Selon le Guardian, des professeurs d'école soupçonnés «d'utiliser leur position à des fins subversives» ont également été surveillés. | UPI / AFP
Selon le Guardian, des professeurs d'école soupçonnés «d'utiliser leur position à des fins subversives» ont également été surveillés. | UPI / AFP

En 2015, le gouvernement britannique lançait l'Undercover Policing Inquiry, à la suite d'une série de révélations choquantes quant aux pratiques très controversées de certains policiers infiltrés depuis la fin des années 1960. Cette enquête était censée examiner la façon dont ces derniers «ont espionné 1.000 groupes politiques, principalement de gauche, pendant plus de quarante ans», explique le Guardian.

Si ces premières révélations avaient provoqué une vague d'indignation outre-Manche, et avaient d'ailleurs valu à cette affaire d'être surnommée le «spy cops scandal» (le «scandale des flics espions», en français), on apprend par le biais du Guardian que de nouvelles informations tout aussi consternantes viennent d'être révélées par l'enquête.

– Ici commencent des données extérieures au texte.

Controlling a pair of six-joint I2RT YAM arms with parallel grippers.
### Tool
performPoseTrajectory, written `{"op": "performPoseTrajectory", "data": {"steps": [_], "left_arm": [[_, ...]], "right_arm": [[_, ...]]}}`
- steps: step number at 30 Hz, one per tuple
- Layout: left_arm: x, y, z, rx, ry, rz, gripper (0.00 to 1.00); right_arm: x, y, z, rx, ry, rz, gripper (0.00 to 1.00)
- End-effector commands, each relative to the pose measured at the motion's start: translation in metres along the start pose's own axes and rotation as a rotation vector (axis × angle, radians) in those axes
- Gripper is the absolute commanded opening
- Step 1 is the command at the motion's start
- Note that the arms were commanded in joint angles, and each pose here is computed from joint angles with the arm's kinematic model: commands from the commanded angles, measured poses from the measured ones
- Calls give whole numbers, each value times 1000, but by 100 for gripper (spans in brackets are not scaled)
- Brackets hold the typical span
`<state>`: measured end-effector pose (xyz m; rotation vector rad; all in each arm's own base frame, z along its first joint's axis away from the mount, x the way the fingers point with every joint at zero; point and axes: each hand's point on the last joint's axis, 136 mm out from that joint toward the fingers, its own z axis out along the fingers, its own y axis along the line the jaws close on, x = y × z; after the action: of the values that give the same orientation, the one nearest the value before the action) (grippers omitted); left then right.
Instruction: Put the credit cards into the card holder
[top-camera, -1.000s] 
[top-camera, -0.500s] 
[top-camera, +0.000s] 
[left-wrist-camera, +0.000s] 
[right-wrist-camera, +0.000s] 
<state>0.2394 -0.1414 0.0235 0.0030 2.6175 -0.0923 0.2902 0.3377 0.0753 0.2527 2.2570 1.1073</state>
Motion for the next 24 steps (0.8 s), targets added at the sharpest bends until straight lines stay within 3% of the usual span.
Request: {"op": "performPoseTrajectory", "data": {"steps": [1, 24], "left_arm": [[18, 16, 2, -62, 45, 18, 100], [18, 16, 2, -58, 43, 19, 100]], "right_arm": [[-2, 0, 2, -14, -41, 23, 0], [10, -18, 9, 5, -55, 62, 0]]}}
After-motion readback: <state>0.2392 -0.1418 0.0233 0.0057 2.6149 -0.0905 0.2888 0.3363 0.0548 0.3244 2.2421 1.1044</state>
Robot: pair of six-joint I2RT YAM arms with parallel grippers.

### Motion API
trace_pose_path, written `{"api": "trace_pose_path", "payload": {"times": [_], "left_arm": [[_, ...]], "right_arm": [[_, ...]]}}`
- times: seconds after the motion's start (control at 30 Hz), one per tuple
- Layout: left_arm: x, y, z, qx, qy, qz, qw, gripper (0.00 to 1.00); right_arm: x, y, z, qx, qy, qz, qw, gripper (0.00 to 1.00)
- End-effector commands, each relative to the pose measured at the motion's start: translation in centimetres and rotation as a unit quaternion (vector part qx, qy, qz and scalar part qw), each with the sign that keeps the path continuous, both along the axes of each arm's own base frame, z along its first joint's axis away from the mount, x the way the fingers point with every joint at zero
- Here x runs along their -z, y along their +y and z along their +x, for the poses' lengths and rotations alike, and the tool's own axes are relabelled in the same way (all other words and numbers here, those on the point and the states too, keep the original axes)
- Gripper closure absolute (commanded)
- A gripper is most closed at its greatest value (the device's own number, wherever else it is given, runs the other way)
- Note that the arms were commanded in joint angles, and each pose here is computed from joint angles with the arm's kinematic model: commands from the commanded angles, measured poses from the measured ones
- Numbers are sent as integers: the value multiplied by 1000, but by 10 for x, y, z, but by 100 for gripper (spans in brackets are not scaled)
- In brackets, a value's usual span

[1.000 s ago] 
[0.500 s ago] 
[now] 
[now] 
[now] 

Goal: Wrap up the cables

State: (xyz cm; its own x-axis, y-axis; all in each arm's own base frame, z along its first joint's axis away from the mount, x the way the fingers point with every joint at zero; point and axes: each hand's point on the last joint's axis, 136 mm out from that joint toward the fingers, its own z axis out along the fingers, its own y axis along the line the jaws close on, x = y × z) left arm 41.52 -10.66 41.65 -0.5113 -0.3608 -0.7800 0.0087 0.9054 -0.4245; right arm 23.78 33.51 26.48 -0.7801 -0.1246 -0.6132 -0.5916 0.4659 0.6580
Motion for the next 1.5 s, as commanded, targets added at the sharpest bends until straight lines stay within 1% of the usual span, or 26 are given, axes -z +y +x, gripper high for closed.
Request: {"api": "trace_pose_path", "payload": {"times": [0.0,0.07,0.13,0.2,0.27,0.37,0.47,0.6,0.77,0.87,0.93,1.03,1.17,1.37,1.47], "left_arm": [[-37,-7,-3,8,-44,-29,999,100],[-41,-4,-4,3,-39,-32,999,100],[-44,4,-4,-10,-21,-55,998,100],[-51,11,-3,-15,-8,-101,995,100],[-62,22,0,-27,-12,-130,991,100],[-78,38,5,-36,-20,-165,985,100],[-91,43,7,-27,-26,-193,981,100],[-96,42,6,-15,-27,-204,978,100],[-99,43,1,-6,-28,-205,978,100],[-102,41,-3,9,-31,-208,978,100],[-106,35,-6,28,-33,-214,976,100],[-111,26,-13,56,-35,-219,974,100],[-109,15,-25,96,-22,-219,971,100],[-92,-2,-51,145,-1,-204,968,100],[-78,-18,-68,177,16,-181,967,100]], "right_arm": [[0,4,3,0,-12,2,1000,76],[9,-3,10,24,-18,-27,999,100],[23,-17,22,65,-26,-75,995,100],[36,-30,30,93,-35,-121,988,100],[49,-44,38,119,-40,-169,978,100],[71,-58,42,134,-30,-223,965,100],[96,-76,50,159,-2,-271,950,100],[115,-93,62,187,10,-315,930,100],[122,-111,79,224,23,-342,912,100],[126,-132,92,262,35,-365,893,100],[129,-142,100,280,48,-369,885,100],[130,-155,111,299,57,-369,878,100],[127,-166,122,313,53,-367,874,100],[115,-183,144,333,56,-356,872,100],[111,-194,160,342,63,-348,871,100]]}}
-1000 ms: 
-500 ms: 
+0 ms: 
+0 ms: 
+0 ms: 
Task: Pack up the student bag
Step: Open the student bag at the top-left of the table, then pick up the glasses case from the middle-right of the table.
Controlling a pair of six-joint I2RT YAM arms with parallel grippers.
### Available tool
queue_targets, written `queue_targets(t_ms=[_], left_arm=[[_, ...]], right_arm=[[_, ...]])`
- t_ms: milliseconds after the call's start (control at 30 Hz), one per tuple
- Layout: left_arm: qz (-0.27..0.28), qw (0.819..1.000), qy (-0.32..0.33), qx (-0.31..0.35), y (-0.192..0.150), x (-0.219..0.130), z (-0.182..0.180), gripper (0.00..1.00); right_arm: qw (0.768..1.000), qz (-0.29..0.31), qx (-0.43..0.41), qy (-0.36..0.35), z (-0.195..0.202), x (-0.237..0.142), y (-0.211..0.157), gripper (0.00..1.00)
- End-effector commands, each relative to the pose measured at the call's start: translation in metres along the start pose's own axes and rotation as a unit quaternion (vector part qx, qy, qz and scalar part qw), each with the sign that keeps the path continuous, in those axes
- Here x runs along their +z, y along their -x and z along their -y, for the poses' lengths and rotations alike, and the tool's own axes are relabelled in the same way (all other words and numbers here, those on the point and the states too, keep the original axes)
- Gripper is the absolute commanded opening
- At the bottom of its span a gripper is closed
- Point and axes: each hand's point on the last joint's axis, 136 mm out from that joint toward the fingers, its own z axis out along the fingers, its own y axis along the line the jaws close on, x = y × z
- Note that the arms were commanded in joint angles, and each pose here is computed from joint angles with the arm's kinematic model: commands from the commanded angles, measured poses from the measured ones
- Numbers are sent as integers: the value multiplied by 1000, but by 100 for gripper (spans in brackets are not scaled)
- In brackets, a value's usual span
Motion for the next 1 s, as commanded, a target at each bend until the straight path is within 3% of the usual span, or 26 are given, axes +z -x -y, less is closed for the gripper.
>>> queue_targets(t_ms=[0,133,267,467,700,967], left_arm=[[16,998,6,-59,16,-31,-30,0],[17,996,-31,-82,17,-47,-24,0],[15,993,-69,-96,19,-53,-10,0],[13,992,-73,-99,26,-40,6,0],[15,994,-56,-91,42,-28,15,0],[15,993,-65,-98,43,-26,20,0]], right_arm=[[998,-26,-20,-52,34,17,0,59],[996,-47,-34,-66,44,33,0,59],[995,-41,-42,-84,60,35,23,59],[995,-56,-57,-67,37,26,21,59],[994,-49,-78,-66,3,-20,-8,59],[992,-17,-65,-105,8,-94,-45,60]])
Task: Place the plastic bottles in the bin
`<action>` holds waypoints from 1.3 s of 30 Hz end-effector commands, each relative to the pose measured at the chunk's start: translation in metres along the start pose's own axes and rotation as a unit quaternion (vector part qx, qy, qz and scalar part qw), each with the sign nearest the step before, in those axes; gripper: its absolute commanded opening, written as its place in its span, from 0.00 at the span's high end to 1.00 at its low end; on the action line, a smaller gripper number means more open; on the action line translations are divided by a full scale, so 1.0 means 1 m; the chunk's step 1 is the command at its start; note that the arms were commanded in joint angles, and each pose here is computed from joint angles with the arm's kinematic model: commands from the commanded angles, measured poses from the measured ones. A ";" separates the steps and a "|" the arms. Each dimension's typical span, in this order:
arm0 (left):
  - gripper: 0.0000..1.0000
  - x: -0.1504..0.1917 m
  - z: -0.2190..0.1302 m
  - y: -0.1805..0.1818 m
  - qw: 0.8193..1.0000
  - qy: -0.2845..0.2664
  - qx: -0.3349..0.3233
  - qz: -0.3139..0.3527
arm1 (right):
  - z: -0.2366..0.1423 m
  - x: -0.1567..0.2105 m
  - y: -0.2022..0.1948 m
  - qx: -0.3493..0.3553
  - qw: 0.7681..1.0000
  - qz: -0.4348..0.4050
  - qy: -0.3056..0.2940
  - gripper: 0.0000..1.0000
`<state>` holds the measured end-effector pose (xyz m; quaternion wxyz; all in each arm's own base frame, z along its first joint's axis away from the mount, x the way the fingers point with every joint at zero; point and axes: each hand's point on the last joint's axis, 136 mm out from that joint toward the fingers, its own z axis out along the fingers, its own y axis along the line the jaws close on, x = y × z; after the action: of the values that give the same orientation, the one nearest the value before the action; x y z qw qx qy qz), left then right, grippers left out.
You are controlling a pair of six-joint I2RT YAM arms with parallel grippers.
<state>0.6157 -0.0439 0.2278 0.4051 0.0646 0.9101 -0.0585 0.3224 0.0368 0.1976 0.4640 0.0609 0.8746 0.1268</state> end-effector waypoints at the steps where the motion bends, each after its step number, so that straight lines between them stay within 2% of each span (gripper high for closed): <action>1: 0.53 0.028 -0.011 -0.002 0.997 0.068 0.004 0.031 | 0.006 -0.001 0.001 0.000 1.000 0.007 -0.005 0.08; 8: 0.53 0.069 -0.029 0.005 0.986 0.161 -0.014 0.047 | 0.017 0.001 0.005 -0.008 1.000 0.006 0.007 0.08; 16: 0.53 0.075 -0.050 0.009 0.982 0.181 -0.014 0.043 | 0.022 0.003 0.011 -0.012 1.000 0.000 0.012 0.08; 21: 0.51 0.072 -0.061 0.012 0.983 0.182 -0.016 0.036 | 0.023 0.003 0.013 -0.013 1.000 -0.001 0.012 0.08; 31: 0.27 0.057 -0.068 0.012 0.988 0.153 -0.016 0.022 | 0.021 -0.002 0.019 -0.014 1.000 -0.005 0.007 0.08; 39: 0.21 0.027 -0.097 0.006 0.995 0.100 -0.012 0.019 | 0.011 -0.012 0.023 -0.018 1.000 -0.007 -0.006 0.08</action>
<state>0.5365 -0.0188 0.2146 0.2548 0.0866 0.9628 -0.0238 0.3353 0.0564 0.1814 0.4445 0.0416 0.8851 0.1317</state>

Selon le journal britannique, le MI5 –le service de renseignement britannique responsable de la sécurité intérieure– aurait ainsi demandé à la police de récolter des informations concernant les activités politiques de certains adolescents, «notamment des rapports sur un jeune de 17 ans [...] et deux écoliers, alors âgés de 14 et 16 ans».

Plus précisément, le MI5 aurait indiqué qu'il souhaitait se renseigner sur des élèves «actifs dans des organisations subversives exploitées à des fins subversives», ainsi que collecter des informations sur des professeurs d'école qui auraient «utilisé leur position à des fins subversives, par exemple pour tenter de convertir des élèves ou pour mettre des locaux scolaires à la disposition d'organisations subversives», précise le Guardian.